> [Your task]: With the line containing "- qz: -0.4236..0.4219" as the start and the line containing "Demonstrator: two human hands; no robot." as the end, transcribe that span of the entries below exactly, including both.

(Extracted records)
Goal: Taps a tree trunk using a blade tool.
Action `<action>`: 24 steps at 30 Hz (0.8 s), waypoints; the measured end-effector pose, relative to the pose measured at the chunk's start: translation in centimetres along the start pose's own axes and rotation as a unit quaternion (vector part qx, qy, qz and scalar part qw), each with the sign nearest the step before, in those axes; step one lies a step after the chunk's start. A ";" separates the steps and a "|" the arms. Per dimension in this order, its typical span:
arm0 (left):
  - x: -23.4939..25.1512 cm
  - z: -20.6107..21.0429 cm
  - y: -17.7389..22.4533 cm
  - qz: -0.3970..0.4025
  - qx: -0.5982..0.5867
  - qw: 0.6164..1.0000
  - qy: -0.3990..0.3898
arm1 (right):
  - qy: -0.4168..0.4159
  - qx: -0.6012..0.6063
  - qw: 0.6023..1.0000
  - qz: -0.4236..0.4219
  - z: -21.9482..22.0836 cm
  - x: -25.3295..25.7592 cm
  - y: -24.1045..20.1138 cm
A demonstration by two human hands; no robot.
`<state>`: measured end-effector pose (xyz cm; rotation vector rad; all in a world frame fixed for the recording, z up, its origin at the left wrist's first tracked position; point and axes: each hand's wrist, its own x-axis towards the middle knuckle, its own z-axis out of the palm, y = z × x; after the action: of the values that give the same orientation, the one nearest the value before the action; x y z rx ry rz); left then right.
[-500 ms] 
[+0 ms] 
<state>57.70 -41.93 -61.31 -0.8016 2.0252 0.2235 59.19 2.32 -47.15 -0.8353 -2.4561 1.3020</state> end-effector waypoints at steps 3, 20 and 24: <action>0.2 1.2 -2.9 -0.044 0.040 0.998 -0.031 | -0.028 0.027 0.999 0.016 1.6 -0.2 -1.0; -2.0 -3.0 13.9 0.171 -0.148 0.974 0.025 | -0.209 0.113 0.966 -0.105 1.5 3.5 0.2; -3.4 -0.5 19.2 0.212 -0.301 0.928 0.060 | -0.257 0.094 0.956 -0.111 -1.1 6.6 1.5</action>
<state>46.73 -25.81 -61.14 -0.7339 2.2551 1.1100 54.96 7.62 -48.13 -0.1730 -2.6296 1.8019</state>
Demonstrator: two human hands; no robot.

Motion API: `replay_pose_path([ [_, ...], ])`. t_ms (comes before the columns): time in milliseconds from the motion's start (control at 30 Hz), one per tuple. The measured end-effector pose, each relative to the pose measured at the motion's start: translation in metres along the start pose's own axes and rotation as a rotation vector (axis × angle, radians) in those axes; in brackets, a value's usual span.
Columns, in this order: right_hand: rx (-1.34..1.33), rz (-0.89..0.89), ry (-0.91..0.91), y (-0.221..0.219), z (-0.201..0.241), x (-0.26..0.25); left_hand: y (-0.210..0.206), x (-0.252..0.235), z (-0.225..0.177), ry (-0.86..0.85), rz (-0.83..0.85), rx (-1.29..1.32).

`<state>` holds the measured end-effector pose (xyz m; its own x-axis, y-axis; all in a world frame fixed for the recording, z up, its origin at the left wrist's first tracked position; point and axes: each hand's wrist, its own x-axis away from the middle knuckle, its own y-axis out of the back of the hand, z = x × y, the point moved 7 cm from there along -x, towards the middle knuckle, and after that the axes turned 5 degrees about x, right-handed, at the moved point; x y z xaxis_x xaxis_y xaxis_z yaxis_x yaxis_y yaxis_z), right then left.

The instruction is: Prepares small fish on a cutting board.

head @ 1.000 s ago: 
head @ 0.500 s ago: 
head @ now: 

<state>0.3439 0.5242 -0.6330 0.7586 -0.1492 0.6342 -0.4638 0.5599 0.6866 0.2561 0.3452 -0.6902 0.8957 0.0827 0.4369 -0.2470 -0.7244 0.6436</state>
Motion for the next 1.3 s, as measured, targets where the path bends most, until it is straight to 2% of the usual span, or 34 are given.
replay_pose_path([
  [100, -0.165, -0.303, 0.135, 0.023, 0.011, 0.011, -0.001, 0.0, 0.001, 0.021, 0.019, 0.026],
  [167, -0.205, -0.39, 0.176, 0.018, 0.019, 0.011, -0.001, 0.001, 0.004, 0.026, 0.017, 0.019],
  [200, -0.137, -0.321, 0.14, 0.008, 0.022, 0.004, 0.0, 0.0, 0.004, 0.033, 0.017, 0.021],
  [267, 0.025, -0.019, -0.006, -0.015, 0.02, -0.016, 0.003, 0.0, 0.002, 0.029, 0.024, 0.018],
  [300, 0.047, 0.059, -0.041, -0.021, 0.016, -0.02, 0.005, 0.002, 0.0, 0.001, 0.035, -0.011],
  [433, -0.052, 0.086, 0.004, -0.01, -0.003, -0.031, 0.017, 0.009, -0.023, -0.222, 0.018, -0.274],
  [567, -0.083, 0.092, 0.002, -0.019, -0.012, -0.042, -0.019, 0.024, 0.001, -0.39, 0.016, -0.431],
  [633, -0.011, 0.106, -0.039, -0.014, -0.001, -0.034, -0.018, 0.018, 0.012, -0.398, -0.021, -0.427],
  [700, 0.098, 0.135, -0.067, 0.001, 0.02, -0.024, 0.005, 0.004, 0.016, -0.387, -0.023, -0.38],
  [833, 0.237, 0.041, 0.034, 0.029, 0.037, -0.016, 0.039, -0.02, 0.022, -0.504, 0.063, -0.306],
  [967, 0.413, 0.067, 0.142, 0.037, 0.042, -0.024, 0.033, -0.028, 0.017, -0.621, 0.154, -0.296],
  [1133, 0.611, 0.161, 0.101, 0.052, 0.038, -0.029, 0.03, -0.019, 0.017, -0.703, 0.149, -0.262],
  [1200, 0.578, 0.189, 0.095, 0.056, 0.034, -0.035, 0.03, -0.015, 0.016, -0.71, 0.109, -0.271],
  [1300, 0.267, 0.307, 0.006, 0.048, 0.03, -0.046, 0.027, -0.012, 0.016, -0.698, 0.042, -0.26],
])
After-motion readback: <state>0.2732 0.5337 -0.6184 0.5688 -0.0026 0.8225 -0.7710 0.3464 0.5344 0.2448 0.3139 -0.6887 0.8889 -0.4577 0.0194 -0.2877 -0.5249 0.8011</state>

> [Response box]:
  - qz: -0.4236..0.4219
  - z: -21.9482..22.0836 cm
  - x: -25.3295..25.7592 cm
  - y: -24.1045..20.1138 cm
A demonstration by two human hands; no robot.
`<state>`: measured end-effector pose (xyz cm; rotation vector rad; all in a world frame fixed for the recording, z up, its origin at the left wrist's first tracked position; point and axes: each hand's wrist, its own x-axis towards the middle knuckle, its own z-axis out of the palm, y = z × x; after the action: of the values that give the same orientation, the one nearest the value before the action; x y z rx ry rz); left then right.
[-500 ms] 
[+0 ms] 
<state>57.70 -41.93 -61.31 -0.8016 2.0252 0.2235 59.19 2.32 -47.15 -0.8353 -2.4561 1.3020</state> end-effector waypoints at steps 3, 20 and 24: <action>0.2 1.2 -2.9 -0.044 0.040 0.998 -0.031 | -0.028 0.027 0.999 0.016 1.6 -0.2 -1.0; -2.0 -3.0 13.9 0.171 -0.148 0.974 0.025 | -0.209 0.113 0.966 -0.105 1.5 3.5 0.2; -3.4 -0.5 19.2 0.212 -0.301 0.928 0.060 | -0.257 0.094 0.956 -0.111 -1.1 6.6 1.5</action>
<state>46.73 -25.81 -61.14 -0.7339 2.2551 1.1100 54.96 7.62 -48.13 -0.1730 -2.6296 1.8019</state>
Demonstrator: two human hands; no robot.

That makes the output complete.